## Try it
Set out exactly, line by line, the stretch of data below that begins at the line containing "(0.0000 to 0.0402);" and ends at the line containing "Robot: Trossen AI", with both ends kept.

═══ Source data

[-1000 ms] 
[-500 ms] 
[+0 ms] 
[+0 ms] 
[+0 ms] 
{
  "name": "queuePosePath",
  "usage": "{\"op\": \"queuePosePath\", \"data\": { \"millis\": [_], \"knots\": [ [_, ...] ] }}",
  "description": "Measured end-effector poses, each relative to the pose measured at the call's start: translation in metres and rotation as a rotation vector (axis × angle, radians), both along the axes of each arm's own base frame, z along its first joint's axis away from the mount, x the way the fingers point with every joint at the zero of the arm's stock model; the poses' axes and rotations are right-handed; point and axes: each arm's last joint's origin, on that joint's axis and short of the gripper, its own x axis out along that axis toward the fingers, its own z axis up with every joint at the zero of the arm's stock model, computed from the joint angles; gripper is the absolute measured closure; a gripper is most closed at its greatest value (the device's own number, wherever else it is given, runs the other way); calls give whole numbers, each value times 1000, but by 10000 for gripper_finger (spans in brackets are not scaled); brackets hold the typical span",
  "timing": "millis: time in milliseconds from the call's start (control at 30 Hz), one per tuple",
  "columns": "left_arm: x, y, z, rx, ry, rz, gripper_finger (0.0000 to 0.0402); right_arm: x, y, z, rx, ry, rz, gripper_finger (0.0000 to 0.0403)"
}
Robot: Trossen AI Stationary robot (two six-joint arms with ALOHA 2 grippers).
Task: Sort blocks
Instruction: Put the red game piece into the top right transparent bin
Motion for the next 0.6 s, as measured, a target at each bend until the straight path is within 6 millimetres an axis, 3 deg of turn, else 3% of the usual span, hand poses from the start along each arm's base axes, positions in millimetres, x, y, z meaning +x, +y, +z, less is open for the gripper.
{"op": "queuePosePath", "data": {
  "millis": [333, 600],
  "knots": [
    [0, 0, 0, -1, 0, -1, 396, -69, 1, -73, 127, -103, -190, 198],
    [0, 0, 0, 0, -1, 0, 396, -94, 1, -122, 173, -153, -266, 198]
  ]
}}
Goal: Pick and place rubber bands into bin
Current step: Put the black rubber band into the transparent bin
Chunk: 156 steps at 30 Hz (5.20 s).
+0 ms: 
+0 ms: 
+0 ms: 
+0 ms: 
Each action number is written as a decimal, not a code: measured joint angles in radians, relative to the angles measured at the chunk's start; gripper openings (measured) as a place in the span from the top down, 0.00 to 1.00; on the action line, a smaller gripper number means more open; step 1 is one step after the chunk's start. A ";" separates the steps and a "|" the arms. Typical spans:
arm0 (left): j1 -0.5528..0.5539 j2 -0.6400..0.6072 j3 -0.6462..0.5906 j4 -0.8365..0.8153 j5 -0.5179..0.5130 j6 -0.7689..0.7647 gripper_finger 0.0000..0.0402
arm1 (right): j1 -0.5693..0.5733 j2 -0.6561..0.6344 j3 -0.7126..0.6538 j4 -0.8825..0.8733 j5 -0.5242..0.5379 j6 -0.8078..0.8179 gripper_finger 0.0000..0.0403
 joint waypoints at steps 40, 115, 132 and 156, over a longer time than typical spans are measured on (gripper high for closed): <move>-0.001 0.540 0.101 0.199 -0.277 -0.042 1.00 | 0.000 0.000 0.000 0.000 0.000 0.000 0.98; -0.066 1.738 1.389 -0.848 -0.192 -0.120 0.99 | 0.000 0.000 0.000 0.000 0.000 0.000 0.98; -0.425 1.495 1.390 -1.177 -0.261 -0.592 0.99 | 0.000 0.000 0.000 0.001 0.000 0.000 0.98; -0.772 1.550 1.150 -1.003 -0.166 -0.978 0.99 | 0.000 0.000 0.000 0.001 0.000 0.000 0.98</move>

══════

## Task response
  "columns": "left_arm: x, y, z, rx, ry, rz, gripper_finger (0.0000 to 0.0402); right_arm: x, y, z, rx, ry, rz, gripper_finger (0.0000 to 0.0403)"
}
Robot: Trossen AI Stationary robot (two six-joint arms with ALOHA 2 grippers).

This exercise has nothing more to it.